The Flexible Work Arrangement Program was adopted by Hartford in April, 1996 for purposes that included "assist[ing] employees in balancing work and personal life commitments, either on a short or long-term basis," (Def.'s 56.1 ¶ 11), increasing productivity, and improving employee morale. (Pl.'s 56(1)(b) ¶ 56.)

There is no Hartford policy that specifies the impact of a Flexible Work Arrangement upon an employee's eligibility for, or entitlement to, promotion. (Id. at ¶ 16.) The FWA Program materials make no mention of promotion. (Id.)

According to Hartford's job descriptions, Capruso became potentially eligible for promotion to Senior Staff Attorney in November, 1997, after attaining five years of experience. (Def's 56.1 ¶ 39.) Hartford typically offered promotions during the month of April, however in April, 1998, Capruso was on maternity leave for her second child and was not offered a promotion. (Id. at ¶¶ 19, 41.)

The job description for Senior Staff Attorney states, "capable of handling complex litigation involving substantial exposure to the company and its insureds. These cases may also involve sensitive issues or set precedent. capable of performing appellate work. This position may be charged with the responsibility [to assist the managing attorney] for the functional and administrative management of the law firm and the performance, training, development and supervision of other attorneys. (5 or more years experience)" (Pl.'s 56(1)(b) ¶ 17.)

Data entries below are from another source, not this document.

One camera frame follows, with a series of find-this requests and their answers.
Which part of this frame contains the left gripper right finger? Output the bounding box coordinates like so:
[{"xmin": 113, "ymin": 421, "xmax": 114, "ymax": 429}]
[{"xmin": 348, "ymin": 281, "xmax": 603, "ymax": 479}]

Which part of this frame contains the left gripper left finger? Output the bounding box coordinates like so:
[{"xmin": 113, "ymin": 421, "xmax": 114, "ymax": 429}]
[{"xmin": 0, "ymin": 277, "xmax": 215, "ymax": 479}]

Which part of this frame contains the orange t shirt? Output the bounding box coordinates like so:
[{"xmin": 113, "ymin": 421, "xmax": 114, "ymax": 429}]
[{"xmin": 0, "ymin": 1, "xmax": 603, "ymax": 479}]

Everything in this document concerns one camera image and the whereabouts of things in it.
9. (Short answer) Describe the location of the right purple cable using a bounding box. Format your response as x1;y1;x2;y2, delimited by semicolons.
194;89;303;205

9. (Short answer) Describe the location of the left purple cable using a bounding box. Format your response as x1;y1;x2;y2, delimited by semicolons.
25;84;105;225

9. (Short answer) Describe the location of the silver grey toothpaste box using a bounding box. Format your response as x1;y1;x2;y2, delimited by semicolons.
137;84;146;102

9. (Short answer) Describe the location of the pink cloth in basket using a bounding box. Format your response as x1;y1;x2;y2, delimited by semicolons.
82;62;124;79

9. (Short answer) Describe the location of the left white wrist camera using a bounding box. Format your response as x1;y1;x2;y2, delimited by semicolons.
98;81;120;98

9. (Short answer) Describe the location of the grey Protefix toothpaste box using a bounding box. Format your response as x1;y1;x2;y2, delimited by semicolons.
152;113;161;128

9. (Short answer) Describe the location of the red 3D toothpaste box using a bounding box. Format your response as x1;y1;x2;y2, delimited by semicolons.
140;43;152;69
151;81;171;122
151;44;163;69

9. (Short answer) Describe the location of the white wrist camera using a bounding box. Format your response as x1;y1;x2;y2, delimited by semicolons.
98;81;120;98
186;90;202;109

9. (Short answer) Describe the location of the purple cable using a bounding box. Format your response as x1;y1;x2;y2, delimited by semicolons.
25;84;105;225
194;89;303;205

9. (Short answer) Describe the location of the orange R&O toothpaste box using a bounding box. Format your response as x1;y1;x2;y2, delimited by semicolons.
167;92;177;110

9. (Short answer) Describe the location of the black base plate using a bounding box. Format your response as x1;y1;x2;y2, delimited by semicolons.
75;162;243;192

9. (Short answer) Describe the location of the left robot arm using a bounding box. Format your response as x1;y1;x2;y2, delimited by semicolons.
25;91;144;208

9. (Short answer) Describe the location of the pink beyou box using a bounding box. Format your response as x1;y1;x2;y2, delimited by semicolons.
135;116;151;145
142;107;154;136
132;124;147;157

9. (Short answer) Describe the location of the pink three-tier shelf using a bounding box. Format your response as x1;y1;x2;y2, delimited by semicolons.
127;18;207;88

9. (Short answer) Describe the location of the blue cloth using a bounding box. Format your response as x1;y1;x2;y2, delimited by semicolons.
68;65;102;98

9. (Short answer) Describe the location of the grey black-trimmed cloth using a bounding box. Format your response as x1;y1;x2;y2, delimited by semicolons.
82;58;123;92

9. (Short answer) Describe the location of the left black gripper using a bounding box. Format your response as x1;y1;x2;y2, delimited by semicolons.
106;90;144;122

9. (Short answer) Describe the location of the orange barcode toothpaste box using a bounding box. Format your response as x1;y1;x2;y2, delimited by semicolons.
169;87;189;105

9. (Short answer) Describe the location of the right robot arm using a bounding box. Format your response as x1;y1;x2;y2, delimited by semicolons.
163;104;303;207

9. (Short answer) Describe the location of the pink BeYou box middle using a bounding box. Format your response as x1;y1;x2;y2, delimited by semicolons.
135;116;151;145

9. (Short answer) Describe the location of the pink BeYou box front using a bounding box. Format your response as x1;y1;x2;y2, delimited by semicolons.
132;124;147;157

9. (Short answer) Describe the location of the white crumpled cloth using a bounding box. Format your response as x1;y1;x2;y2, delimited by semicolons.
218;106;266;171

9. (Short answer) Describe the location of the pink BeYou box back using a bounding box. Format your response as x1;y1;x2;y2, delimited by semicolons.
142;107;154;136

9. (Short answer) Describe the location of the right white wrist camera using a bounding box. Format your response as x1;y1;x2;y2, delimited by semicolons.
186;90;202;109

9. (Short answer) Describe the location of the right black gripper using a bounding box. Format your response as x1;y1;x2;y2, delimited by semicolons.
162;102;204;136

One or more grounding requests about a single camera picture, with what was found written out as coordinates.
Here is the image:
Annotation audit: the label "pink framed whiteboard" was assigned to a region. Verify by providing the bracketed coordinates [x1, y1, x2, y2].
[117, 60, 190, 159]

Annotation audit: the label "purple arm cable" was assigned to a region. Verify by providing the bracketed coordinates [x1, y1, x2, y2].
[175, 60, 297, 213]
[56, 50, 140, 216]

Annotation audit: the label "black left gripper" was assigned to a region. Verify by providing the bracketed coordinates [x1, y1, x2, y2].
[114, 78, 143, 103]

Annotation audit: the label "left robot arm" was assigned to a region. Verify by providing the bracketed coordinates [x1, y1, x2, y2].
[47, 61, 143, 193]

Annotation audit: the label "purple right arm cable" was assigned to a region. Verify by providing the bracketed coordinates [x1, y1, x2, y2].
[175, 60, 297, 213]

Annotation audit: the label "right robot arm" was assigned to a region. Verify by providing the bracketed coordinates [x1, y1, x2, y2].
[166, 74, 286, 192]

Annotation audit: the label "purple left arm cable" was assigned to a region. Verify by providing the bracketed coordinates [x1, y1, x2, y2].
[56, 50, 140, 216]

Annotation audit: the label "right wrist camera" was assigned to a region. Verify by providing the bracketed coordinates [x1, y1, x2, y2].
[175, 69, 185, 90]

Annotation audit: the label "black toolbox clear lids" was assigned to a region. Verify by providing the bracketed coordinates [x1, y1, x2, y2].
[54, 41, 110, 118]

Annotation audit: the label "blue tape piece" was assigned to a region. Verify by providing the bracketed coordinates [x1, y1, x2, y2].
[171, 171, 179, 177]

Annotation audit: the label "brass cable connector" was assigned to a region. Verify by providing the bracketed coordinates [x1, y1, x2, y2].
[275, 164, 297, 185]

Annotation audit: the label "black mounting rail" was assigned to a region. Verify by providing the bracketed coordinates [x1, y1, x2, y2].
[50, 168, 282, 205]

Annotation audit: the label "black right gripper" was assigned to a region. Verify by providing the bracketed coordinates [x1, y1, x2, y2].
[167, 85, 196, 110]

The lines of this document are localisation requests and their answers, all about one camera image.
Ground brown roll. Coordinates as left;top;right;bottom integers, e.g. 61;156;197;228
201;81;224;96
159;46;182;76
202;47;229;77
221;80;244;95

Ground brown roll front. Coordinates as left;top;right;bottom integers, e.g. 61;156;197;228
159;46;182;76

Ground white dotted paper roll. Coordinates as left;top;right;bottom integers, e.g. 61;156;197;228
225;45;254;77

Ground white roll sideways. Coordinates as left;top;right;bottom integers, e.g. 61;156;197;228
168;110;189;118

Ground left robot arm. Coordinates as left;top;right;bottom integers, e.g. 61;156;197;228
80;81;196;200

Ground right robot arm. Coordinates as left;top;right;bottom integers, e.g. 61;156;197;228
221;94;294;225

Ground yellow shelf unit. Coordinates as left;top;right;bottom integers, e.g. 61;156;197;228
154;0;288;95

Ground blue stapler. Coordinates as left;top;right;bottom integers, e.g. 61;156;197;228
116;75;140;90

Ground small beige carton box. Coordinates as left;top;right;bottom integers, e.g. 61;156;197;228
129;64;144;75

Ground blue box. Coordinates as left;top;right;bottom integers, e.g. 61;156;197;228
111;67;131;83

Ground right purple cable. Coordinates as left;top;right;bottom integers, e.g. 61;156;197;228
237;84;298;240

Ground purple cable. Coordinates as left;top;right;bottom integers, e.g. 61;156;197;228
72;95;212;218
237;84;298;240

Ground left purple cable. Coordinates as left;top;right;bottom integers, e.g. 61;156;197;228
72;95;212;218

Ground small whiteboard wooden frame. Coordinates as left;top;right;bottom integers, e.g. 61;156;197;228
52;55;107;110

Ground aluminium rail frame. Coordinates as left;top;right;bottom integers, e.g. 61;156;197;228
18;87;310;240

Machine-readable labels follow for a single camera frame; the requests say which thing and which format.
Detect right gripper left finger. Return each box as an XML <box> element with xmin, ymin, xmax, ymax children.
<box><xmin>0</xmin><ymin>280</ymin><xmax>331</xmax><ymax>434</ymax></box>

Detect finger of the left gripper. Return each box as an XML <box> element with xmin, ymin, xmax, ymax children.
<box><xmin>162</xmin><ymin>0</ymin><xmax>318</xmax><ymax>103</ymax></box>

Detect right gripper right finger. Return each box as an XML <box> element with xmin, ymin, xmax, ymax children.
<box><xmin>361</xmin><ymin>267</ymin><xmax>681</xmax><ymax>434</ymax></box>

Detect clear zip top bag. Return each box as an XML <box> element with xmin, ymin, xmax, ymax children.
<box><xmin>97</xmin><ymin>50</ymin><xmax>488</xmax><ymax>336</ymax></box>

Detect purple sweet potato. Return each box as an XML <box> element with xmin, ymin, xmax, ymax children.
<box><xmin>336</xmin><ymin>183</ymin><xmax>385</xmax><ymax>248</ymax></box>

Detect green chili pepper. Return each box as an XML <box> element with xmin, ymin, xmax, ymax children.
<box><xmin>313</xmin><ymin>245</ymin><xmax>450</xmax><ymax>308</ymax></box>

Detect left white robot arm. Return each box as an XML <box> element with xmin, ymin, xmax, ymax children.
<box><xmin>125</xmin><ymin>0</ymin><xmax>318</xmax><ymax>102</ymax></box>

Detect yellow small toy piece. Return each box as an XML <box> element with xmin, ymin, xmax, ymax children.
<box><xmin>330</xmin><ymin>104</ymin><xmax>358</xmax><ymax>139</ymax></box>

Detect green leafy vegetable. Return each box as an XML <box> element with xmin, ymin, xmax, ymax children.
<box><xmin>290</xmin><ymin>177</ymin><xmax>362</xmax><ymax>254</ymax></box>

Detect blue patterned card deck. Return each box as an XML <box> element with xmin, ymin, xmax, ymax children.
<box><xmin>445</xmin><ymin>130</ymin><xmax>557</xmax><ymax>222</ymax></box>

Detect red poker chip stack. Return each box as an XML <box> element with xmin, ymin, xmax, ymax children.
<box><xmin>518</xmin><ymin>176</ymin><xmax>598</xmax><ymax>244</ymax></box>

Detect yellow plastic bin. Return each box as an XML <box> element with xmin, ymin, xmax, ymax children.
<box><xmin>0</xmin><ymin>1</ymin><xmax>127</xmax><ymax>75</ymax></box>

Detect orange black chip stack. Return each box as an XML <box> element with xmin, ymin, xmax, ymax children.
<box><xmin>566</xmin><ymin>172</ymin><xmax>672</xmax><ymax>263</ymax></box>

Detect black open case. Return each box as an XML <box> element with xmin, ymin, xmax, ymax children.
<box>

Plaintiff states that when she discussed returning to work in July, 1998 with Jane Tutoki, then the Managing Attorney for the New York Office (a woman with no children), Capruso advised Tutoki that she had never been promoted to Senior Staff Attorney. (Id. at ¶ 42.) Tutoki did not respond. (Id.) In early 1999, Capruso discussed her desire for a promotion with Diane Goldstick, then Assistant Managing Attorney of the New York Office (a woman with children). (Id. at ¶ 43; Pl.'s 56(1)(b) ¶ 39.) Goldstick spoke with Tutoki, and Tutoki responded, in essence, "We don't have to give her any more money, where is she going to go?" (Def.'s 56.1 ¶ 43.) Plaintiff believed that Tutoki was basing her decision not to promote her on her part time status due to her participation in the FWA Program. (Pl.'s Dep. at 151.)

In August, 1999, Rachelle Cohen, a woman with no children, replaced Tutoki as Managing Attorney. (Def.'s 56.1 ¶ 48.) According to Capruso, in October or November of 1999, Capruso requested a promotion to Senior Staff Attorney either immediately or at the next annual review period in April, 2000. (Id.) Cohen denied the request, stating "I cannot promote you, you work part time." (Id.) Diane Goldstick also approached Cohen to discuss a promotion for Capruso and Cohen responded that Capruso was "not eligible" for promotion because she was not working a full time schedule. (Pl.'s 56(1)(b) ¶ 74.)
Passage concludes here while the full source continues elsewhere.